Day 3. March 12, 2017. Castilblanco de Los Arreyos to Altadena de la Plata. 29 kms.

The sage leaf rock rose

And the white asphodel

Stand before the stately oaks

In the sunny dell.



 


Sparrows chirping, doves cooing, I set out before dawn, the sky rosy in the east, and clear but for few smudgy grey clouds. The day would be divided into two parts: 16 kilometres along the highway, and then 15 kilometres through the Parque Natural Sierra Norte. It is described in one of the guides as a hell of a step, and it was.

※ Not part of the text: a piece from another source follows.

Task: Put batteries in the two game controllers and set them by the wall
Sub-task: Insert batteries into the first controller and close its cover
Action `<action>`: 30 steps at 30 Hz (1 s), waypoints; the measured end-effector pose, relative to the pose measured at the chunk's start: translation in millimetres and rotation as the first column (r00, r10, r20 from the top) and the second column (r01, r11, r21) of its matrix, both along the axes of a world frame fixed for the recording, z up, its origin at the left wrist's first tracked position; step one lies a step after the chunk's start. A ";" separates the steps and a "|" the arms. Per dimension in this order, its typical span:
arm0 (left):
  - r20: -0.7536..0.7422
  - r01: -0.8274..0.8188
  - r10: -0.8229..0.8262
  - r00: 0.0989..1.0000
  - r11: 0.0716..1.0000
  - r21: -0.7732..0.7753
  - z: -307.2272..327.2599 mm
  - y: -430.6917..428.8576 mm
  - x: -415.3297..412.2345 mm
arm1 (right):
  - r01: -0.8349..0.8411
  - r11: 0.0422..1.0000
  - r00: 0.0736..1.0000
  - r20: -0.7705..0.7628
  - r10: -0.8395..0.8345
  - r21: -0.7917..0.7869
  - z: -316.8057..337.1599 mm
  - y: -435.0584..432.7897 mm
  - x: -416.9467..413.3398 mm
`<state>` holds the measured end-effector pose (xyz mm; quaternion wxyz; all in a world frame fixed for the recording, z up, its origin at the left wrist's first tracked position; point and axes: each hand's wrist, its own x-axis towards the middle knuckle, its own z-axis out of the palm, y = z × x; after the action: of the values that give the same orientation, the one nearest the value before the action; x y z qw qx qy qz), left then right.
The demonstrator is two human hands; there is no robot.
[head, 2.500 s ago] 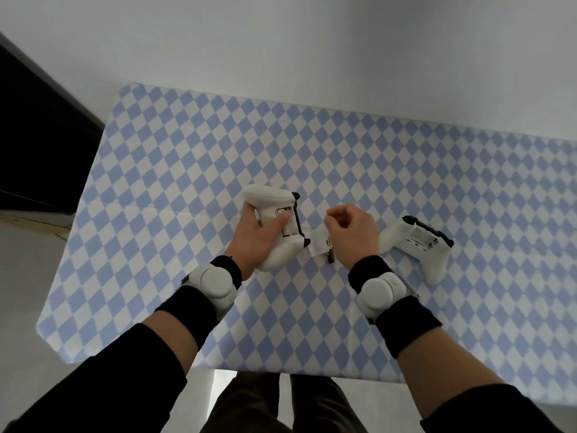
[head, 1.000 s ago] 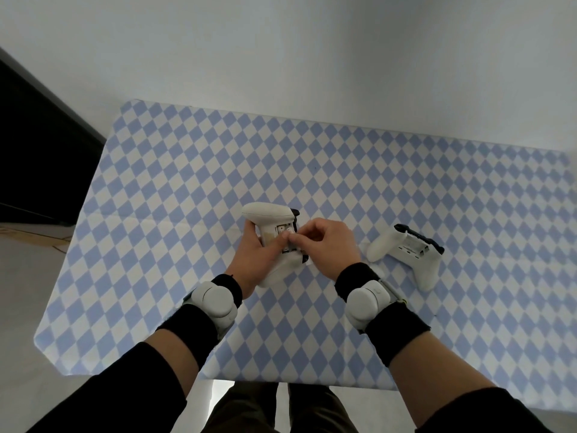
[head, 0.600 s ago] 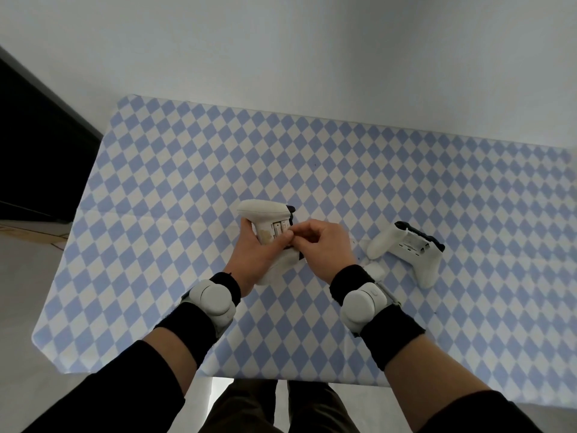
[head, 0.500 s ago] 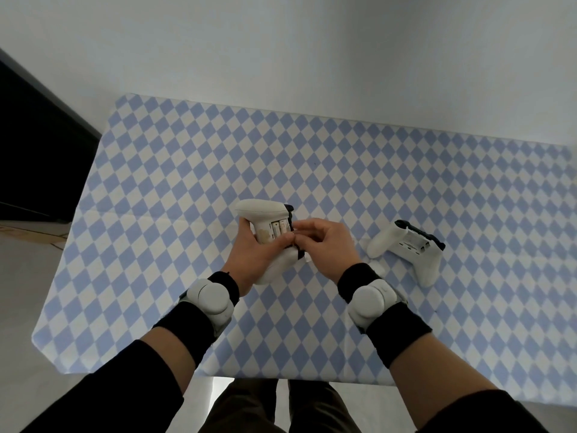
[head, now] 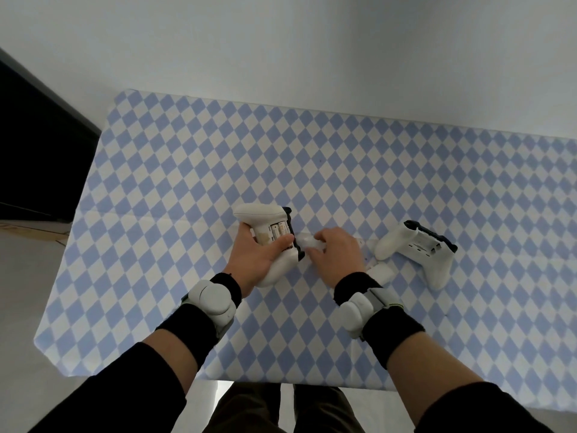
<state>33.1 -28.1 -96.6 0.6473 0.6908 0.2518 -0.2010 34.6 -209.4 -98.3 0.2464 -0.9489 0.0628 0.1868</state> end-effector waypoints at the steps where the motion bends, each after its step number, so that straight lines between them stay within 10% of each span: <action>1: 0.001 0.002 -0.002 1.000 1.000 0.004 -0.9 1.4 0.3 | -0.022 0.999 1.000 0.005 0.022 -0.025 -1.5 4.3 0.1; 14: 0.000 0.020 -0.020 1.000 0.999 -0.031 8.4 11.8 -1.3 | 0.135 0.986 0.990 -0.038 -0.132 0.095 16.1 0.8 15.0; 23: 0.025 0.031 -0.030 0.999 0.999 -0.026 24.6 7.3 -3.5 | 0.441 0.608 0.896 -0.286 -0.339 0.660 44.1 4.5 22.1; 30: 0.017 0.060 -0.059 0.998 0.995 -0.080 27.7 8.8 -7.3 | 0.377 0.550 0.926 -0.310 -0.215 0.745 52.5 8.5 17.4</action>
<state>25.8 -19.3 -68.9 0.6701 0.6728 0.2181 -0.2254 52.0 -200.9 -45.7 0.6623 -0.6938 0.1551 0.2365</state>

Along the highway it was a very different terrain today, an olive landscape with large trees scattered in the fields with a few cows grazing beneath them. I was puzzled by the trees, which were oak-like in shape, but with smaller olive leaves. Werner informed me that they were oaks, used for making wine barrels among other things. In fact, they are called holly or holm oaks. And then, a little further on, a tree with a different bark which had been carefully stripped away in places. I felt it. This was a cork oak.


 


Now normally, when the bark is stripped from a tree, it dies, but not the cork oak. The bark regrows to be harvested seven or eight years later. Now did the Great Designer, knowing that his human creations would have an insatiable need for cork to stop their wine bottles, and wanting to save his trees from extinction, make an exception in this case?

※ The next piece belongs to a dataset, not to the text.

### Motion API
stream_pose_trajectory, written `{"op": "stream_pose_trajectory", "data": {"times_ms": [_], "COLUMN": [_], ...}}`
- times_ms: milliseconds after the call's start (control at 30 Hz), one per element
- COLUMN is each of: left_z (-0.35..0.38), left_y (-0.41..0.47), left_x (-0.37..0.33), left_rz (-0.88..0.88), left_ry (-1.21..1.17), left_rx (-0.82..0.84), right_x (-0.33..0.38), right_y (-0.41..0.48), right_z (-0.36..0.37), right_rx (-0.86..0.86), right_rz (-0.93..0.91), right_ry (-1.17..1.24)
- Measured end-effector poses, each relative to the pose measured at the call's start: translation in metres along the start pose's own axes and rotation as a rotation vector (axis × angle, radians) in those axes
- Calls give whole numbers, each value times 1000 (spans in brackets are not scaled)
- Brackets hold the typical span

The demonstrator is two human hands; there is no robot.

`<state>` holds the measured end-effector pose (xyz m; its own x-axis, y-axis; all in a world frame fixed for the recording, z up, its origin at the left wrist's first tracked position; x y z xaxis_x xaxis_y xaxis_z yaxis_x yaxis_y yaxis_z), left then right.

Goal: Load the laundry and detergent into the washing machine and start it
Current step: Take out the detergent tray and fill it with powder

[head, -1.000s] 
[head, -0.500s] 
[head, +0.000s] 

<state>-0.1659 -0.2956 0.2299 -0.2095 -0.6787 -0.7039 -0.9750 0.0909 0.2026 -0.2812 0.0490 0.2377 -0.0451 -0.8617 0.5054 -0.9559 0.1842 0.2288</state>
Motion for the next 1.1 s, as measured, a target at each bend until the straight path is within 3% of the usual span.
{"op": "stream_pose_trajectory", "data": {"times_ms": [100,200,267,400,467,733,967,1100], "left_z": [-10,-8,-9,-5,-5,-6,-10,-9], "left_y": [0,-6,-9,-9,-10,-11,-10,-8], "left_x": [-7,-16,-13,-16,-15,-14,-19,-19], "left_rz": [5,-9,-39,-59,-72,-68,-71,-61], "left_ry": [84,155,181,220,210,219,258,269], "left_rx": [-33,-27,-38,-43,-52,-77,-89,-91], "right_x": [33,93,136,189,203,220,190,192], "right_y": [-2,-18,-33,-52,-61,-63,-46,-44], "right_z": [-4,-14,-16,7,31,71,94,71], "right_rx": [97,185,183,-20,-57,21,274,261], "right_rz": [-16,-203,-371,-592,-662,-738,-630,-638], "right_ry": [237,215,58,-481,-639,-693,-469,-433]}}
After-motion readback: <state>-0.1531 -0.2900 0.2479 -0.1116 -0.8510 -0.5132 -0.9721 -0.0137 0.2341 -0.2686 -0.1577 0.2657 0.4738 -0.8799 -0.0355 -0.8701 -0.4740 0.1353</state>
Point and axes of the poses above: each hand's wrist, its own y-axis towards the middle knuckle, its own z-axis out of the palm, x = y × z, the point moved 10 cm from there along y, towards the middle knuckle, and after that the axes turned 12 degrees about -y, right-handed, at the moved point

Lots of yellow and white daisies, rosemary and wild thyme, and the familiar stands of asphodel. What seemed to be a flock of white birds hovering above a bush were the rock sage white roses swaying on their stalks in the brisk morning breeze.

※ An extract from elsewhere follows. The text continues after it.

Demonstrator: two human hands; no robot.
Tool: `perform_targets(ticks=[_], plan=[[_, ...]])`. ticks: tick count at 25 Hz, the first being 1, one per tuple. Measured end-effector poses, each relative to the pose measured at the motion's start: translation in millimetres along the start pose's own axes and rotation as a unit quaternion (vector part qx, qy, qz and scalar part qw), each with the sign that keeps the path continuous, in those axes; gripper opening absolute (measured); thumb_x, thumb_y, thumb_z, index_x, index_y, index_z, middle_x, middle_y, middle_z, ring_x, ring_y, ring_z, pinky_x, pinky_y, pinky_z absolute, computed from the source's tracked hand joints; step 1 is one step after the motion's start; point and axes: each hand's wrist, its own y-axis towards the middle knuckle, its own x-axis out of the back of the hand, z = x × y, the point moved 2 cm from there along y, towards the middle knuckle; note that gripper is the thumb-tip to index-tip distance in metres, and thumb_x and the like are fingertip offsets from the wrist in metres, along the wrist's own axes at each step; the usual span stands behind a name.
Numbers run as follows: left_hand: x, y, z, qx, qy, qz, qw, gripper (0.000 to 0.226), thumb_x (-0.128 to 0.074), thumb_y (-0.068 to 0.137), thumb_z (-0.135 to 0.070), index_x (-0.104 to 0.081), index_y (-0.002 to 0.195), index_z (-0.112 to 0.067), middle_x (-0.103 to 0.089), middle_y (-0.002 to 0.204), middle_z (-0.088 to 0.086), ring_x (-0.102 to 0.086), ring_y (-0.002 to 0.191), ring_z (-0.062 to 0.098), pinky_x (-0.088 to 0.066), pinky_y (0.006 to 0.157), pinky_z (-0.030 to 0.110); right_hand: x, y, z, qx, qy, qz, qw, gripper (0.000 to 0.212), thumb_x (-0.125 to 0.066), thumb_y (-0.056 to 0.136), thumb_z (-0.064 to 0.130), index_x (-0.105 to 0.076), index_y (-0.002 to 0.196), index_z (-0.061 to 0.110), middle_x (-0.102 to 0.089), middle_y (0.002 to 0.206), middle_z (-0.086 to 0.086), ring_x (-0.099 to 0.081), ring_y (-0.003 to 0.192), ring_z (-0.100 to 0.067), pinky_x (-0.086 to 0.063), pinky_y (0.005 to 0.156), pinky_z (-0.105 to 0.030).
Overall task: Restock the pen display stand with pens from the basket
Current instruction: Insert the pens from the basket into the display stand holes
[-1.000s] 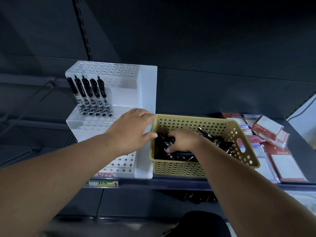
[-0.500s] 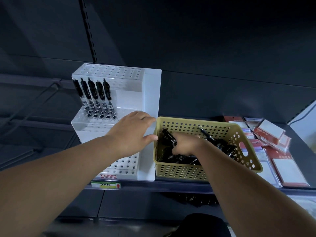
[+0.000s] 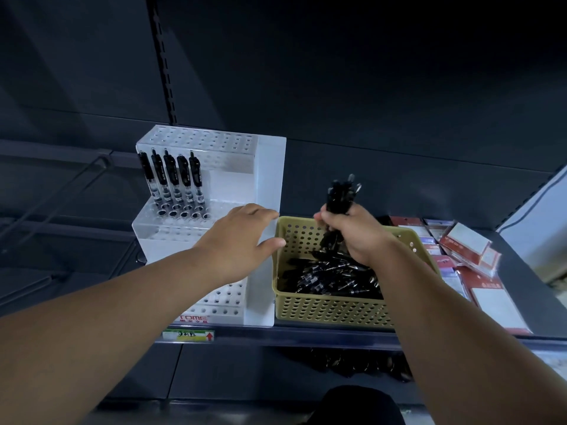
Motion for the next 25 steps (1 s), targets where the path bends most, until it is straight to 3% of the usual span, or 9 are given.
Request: perform_targets(ticks=[3, 6, 10, 13, 16, 20, 21, 23, 25], plan=[[4.4, -3.2, -7.1, 0.008, -0.038, -0.006, 0.999, 0.052, -0.043, 0.097, -0.044, -0.036, 0.145, -0.024, -0.038, 0.148, -0.003, -0.033, 0.136, 0.016, -0.028, 0.109, 0.030, 9.8, -7.3, 18.1, 0.003, 0.186, -0.063, 0.981, 0.008, -0.055, 0.096, 0.006, -0.057, 0.096, 0.014, -0.064, 0.095, -0.005, -0.061, 0.100, -0.022, -0.046, 0.090, -0.037], [10.1, -6.9, -16.1, 0.027, -0.104, -0.010, 0.994, 0.051, -0.044, 0.097, -0.043, -0.038, 0.144, -0.024, -0.039, 0.148, -0.003, -0.038, 0.134, 0.015, -0.029, 0.105, 0.027, 13.0, -22.2, 39.8, -0.014, 0.271, -0.075, 0.960, 0.007, -0.056, 0.096, 0.005, -0.057, 0.099, 0.012, -0.064, 0.094, -0.005, -0.065, 0.098, -0.023, -0.050, 0.083, -0.036], [18.4, -12.2, -28.0, 0.041, -0.199, -0.016, 0.979, 0.054, -0.050, 0.094, -0.046, -0.040, 0.142, -0.024, -0.044, 0.145, -0.004, -0.043, 0.130, 0.014, -0.033, 0.104, 0.026, -9.1, -52.1, 69.8, -0.024, 0.242, 0.004, 0.970, 0.019, -0.059, 0.094, 0.011, -0.057, 0.112, 0.009, -0.073, 0.104, -0.009, -0.066, 0.107, -0.026, -0.049, 0.092, -0.042], [24.9, -20.0, -33.3, 0.062, -0.320, -0.003, 0.945, 0.050, -0.058, 0.089, -0.045, -0.050, 0.132, -0.022, -0.057, 0.128, -0.006, -0.054, 0.118, 0.015, -0.041, 0.100, 0.031, -39.4, -79.0, 87.7, -0.049, 0.246, 0.065, 0.966, 0.016, -0.057, 0.095, 0.012, -0.057, 0.108, 0.002, -0.069, 0.115, -0.012, -0.062, 0.106, -0.027, -0.052, 0.083, -0.041], [28.8, -34.8, -28.3, 0.084, -0.410, 0.035, 0.908, 0.036, -0.066, 0.085, -0.041, -0.059, 0.114, -0.020, -0.067, 0.108, -0.002, -0.062, 0.103, 0.015, -0.046, 0.092, 0.031, -69.1, -99.8, 92.7, -0.113, 0.266, 0.111, 0.951, 0.013, -0.057, 0.094, 0.011, -0.060, 0.096, -0.001, -0.067, 0.093, -0.015, -0.063, 0.097, -0.030, -0.052, 0.086, -0.038], [28.0, -61.5, -8.7, 0.088, -0.400, 0.063, 0.910, 0.018, -0.063, 0.089, -0.033, -0.060, 0.104, -0.024, -0.069, 0.102, 0.002, -0.065, 0.098, 0.020, -0.050, 0.091, 0.039, -102.5, -112.5, 85.8, -0.159, 0.237, 0.128, 0.950, 0.012, -0.058, 0.093, 0.011, -0.062, 0.093, 0.000, -0.069, 0.074, -0.014, -0.063, 0.090, -0.029, -0.045, 0.100, -0.041], [28.3, -67.3, -4.0, 0.088, -0.396, 0.062, 0.912, 0.015, -0.060, 0.092, -0.032, -0.058, 0.105, -0.023, -0.068, 0.099, 0.002, -0.065, 0.093, 0.021, -0.052, 0.086, 0.040, -110.9, -115.0, 85.0, -0.165, 0.235, 0.133, 0.949, 0.012, -0.058, 0.093, 0.011, -0.063, 0.091, 0.001, -0.069, 0.075, -0.014, -0.063, 0.090, -0.028, -0.045, 0.100, -0.040], [30.1, -77.0, 3.8, 0.094, -0.397, 0.057, 0.911, 0.006, -0.053, 0.096, -0.028, -0.055, 0.100, -0.023, -0.062, 0.085, -0.002, -0.059, 0.075, 0.014, -0.048, 0.066, 0.030, -125.9, -118.4, 85.6, -0.173, 0.242, 0.138, 0.945, 0.014, -0.056, 0.095, 0.013, -0.063, 0.087, 0.004, -0.066, 0.076, -0.012, -0.062, 0.082, -0.025, -0.048, 0.081, -0.037], [32.2, -83.0, 13.0, 0.107, -0.402, 0.044, 0.908, 0.005, -0.051, 0.097, -0.026, -0.053, 0.097, -0.022, -0.061, 0.085, -0.001, -0.056, 0.076, 0.012, -0.042, 0.064, 0.026, -138.5, -119.2, 86.9, -0.180, 0.260, 0.134, 0.939, 0.020, -0.053, 0.097, 0.019, -0.061, 0.083, 0.007, -0.062, 0.078, -0.011, -0.059, 0.077, -0.025, -0.043, 0.074, -0.035]])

And a welcome breeze it was, behind me at first, and then blowing into my face, perhaps heralding a change in the weather.


I noticed a fellow rummaging about by the side of the road and asked him what he was doing. His English was better than my Spanish. "I'm getting honey from my beans," he said.


A long, hard trudge for 16 kilometres along the side of the road, little traffic at first because we had left early, but then came the Sunday cyclists and the thundering bikers, so it was a relief to see the arrows directing us to the right and into the park.


And in the park, a pleasant gravel road wound its way through the valleys, oaks on either side, and then pines, planted on terraces to allow the water to soak down to the roots.


I made a detour to visit some ruins stretched out on a hill. Moorish defences, I wondered, or medieval castle? Nothing so interesting, only lonely, long-forgotten farm buildings.


 


Finally, the track arrived at the end of the park, and took a sudden, brutal climb. Only a few hundred feet, but after the gentle undulations, it was steep and nasty. Just when I was thinking I could go no further, I came to a memorial to a pilgrim who had gone no further, unless it was to his heavenly reward as the plaque proclaimed. It gave me pause, and I waited for my heart rate to slow down.


Another hundred feet, over the top, and then, to my great relief, there was the town below.


 


Down the hill and onto the terrace of a bar for a beer, and off in search of the albergue. Be warned! Just beside the church is an enterprising host, waiting with a hook to drag you into his albergue de peregrinos. But there was no toilet paper, no wifi, and only one shower, so we beat a hasty retreat and found the municipal albergue further up the street. Very comfortable!